Même si le ruxolitinib a été évalué seul, les dermatologues ont de bonnes raisons de penser que son association à une exposition solaire pourrait optimiser encore davantage les résultats obtenus. Dans les formes les plus sévères avec des atteintes plus importantes, une étude récente montre d’ailleurs qu’une administration orale de la molécule donne de meilleurs résultats lorsqu’elle est associée à une exposition solaire.

« Cette innovation a ouvert la voie à d’autres développements thérapeutiques : il y a beaucoup d’essais en cours, qui évaluent des formes orales des inhibiteurs de JAK ainsi que des biothérapies, notamment dans les formes actives ou plus étendues. Certaines sont de nouvelles molécules, d’autres sont déjà disponibles dans d’autres indications (dans la polyarthrite rhumatoïde et dans la dermatite atopique sévère) », précise le Pr Seneschal.

Les formes plus généralisées et plus sévères de vitiligo, qui touchent, de façon symétrique et bilatérale, plus de 10 % de la surface du corps, sont concernées en premier lieu. Pour les vitiligos segmentaires, les plus rares (5 à 10 % des cas), qui ne concernent qu’un seul côté du corps, de nouvelles études seront nécessaires.

Plus de la moitié des patients sont potentiellement concernés

Quelle place pour ce nouveau topique ?

D’après son AMM européenne obtenue en 2023, le ruxolitinib en gel est indiqué chez les adultes et les adolescents de plus de 12 ans avec un vitiligo qui touche le visage et moins de 10 % de la surface cutanée du reste du corps. Plus de la moitié des personnes atteintes par un vitiligo sont donc potentiellement concernées.

Il s’agit d’un gel assez facile à appliquer, ce qu’il faut faire matin et soir, pendant six à douze mois. Concentré à 1,5 %, son efficacité a été démontrée dans deux études de phase 3 : « à 12 mois, on obtient 75 % d’amélioration du visage chez plus de 50 % des patients et plus de 50 % d’amélioration sur le corps chez plus de 50 % des patients. Les mains et les pieds, en revanche, restent assez difficiles à traiter », avertit le Pr Seneschal. La tolérance est bonne : une petite sensation de picotement à l’application et 5 à 10 % de réactions acnéiformes modérées sur les zones traitées (qui répondent, si besoin, aux traitements de l’acné) ont été signalées.

Dans les formes très actives sur le corps

Le ruxolitinib va permettre une prise en charge plus adaptée des patients, qui recevaient jusque-là, hors AMM, pour le visage et le décolleté, du tacrolimus en crème à 0,1 %, appliquée matin et soir (autorisé pour l’eczéma) ou des dermocorticoïdes de classe forte ou très forte pour le reste du corps.

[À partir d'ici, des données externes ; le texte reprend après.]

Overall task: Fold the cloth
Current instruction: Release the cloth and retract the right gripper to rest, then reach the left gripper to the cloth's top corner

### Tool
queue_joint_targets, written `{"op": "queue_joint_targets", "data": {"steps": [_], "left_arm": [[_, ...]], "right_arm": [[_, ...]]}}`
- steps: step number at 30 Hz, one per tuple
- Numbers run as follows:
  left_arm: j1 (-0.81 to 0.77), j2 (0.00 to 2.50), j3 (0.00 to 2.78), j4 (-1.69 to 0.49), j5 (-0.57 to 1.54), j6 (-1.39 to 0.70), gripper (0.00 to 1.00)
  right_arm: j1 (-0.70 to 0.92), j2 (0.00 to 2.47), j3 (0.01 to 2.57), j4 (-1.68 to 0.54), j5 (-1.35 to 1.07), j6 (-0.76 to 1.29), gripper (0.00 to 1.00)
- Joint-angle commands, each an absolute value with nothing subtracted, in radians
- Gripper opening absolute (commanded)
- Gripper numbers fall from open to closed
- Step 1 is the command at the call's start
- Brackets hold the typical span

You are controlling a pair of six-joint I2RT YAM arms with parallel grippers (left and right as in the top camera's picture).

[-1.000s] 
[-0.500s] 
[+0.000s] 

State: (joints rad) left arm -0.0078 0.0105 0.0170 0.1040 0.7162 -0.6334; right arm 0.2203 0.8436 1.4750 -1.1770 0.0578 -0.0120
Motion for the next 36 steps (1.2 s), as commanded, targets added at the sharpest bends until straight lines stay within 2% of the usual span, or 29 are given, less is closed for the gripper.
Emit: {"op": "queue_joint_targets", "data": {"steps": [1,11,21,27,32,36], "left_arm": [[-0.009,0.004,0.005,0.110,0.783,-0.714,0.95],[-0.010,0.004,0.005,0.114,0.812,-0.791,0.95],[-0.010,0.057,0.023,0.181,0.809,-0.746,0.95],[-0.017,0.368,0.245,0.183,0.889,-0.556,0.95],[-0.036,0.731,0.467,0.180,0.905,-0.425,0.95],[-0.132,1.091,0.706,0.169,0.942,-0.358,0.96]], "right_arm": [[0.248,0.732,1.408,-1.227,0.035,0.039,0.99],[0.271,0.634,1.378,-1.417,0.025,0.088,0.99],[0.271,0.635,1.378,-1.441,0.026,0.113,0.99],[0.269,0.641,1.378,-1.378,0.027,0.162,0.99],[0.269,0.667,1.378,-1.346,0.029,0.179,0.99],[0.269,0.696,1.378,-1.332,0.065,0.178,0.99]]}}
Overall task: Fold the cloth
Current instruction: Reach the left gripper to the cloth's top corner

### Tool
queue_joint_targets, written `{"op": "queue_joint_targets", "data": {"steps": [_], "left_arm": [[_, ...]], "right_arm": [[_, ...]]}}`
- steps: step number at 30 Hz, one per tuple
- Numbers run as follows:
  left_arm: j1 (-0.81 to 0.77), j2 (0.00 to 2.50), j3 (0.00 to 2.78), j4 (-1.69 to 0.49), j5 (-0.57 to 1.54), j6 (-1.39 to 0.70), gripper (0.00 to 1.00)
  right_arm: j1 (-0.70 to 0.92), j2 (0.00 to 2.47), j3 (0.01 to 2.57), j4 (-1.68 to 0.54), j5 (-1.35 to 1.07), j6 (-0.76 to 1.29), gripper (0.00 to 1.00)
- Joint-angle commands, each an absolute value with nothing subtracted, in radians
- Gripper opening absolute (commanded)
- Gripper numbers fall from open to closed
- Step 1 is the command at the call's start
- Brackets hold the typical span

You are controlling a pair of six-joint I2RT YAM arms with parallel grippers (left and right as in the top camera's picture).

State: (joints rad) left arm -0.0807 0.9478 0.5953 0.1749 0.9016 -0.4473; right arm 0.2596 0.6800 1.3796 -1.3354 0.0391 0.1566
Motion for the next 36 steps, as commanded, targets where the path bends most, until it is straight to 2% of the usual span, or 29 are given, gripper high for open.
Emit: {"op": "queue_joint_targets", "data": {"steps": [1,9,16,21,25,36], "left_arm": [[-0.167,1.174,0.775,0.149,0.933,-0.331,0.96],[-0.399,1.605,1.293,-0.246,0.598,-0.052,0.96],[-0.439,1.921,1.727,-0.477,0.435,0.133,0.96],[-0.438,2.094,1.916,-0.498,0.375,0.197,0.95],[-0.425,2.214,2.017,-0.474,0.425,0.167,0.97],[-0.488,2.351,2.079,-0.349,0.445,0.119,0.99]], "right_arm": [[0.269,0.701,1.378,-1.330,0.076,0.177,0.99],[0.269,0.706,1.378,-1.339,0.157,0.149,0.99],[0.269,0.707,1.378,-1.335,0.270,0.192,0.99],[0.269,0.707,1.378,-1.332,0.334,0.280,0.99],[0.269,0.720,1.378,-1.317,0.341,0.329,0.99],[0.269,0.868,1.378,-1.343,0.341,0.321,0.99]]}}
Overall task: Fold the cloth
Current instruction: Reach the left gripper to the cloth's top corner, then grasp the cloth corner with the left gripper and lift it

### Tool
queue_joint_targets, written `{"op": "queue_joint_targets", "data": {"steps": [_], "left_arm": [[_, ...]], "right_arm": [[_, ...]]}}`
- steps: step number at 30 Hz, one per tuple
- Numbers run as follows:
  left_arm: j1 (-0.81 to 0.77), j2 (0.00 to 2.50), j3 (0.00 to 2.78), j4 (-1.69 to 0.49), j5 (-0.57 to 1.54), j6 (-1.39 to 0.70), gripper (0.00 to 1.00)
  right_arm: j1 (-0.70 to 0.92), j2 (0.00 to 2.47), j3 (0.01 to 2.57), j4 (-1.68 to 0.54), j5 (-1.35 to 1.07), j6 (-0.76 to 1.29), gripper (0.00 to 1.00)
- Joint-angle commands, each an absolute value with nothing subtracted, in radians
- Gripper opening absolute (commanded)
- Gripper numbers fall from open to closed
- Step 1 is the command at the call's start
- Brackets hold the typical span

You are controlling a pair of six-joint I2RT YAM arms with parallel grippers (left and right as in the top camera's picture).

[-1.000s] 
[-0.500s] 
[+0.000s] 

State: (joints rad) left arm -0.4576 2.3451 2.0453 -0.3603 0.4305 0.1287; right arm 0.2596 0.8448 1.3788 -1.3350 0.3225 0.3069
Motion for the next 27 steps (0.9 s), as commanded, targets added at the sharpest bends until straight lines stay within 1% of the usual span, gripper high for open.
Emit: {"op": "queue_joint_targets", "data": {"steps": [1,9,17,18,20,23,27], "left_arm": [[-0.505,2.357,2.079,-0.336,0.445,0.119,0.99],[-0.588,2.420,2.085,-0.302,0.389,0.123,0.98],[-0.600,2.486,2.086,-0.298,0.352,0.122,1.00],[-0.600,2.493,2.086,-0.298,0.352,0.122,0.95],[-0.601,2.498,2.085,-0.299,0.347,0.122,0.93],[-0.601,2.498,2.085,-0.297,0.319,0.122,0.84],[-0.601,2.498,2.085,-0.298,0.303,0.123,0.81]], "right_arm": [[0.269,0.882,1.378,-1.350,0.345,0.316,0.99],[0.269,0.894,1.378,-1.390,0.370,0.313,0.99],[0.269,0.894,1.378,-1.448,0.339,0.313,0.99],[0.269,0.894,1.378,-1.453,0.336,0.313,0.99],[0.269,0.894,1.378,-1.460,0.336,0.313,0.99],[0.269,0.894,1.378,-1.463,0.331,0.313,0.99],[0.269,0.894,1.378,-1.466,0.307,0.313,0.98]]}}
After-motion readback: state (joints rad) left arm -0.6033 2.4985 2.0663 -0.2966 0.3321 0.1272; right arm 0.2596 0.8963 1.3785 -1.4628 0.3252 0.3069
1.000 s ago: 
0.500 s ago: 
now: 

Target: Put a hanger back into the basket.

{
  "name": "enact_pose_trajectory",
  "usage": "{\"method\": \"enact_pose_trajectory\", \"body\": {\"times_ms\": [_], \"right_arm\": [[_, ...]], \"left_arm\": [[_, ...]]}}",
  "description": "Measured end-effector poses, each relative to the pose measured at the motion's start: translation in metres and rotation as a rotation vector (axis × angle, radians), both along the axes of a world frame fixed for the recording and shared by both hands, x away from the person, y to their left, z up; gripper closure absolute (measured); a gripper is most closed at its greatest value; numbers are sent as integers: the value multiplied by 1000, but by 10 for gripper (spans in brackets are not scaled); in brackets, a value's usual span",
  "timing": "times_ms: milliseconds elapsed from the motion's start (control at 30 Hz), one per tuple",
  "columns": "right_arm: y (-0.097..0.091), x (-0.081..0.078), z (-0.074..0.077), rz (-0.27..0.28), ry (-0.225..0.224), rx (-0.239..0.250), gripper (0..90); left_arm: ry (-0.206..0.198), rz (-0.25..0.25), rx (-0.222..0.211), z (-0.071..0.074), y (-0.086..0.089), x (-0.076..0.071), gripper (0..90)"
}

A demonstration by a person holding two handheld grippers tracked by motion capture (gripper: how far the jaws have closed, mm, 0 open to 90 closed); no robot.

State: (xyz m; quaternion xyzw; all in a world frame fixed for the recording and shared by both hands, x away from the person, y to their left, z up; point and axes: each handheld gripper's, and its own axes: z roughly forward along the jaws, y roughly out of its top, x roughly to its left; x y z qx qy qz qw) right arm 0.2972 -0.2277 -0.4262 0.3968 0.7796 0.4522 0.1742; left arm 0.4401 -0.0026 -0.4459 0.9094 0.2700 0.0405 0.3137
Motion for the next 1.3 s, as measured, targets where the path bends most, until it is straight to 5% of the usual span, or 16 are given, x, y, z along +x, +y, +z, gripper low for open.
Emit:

Cependant, une corticothérapie par voie orale (hors AMM) garde une place dans la stratégie de traitement des formes très actives de vitiligo sur le corps, chez des patients dont on sait qu’ils vont progresser dans les trois à six mois. La corticothérapie par voie générale permet alors de stabiliser la maladie : « on donne de la méthylprednisolone, deux jours dans la semaine, pendant 12 à 24 semaines. Cela permet de stabiliser 80 % de nos patients. Une association avec une exposition solaire, soit naturelle en période estivale, soit par cabine de photothérapie le reste de l’année, est aussi préconisée », explique le Pr Seneschal. Pour le spécialiste, la médiatisation dont a bénéficié le ruxolitinib va aussi envoyer un message plus global sur le vitiligo : il s’agit d’une maladie qui se soigne.